EXERCISE PROMPT >>
Starting with the line that contains "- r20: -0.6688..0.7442" and stopping after the line that contains "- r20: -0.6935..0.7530", return each line below exactly as written, with no others.

DATA >>

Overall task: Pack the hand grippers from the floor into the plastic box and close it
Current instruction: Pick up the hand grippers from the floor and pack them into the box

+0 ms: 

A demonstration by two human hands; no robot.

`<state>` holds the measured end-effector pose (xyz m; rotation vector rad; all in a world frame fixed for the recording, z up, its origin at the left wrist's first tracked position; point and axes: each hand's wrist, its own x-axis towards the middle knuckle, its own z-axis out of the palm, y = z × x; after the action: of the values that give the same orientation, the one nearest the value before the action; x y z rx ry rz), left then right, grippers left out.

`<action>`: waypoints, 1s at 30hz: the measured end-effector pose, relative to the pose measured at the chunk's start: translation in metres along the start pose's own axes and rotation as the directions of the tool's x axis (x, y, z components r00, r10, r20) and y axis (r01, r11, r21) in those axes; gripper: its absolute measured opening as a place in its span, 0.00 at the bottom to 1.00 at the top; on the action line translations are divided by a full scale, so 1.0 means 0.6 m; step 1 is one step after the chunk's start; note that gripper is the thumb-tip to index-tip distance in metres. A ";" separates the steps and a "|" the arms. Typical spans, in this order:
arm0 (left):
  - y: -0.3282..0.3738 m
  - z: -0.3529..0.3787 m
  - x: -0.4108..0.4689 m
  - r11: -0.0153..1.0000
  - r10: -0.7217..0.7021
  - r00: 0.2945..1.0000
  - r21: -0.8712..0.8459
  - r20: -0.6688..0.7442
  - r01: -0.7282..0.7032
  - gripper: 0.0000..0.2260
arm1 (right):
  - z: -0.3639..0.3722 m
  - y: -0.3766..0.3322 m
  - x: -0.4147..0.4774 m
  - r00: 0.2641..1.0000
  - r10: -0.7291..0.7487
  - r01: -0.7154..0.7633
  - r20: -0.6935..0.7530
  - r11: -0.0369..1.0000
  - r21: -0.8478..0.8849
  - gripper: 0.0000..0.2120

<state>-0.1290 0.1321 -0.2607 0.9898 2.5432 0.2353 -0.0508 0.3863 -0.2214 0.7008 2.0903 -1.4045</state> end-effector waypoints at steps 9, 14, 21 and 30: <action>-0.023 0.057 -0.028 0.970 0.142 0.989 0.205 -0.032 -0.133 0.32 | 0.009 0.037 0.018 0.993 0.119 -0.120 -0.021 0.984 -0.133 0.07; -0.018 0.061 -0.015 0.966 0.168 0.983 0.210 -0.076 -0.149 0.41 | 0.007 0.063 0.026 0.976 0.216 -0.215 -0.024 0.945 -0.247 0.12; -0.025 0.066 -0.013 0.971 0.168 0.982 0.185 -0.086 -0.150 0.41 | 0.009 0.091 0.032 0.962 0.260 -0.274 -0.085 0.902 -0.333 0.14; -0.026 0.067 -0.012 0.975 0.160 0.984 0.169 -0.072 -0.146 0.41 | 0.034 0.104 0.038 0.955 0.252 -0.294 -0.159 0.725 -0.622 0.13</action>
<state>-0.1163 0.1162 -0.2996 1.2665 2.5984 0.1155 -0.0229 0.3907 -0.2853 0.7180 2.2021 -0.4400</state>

EXERCISE ANSWER >>
  - r20: -0.6688..0.7442
  - r01: -0.7282..0.7032
  - gripper: 0.0000..0.2260
arm1 (right):
  - z: -0.3639..0.3722 m
  - y: -0.3766..0.3322 m
  - x: -0.4147..0.4774 m
  - r00: 0.2641..1.0000
  - r10: -0.7291..0.7487
  - r01: -0.7154..0.7633
  - r20: -0.6935..0.7530

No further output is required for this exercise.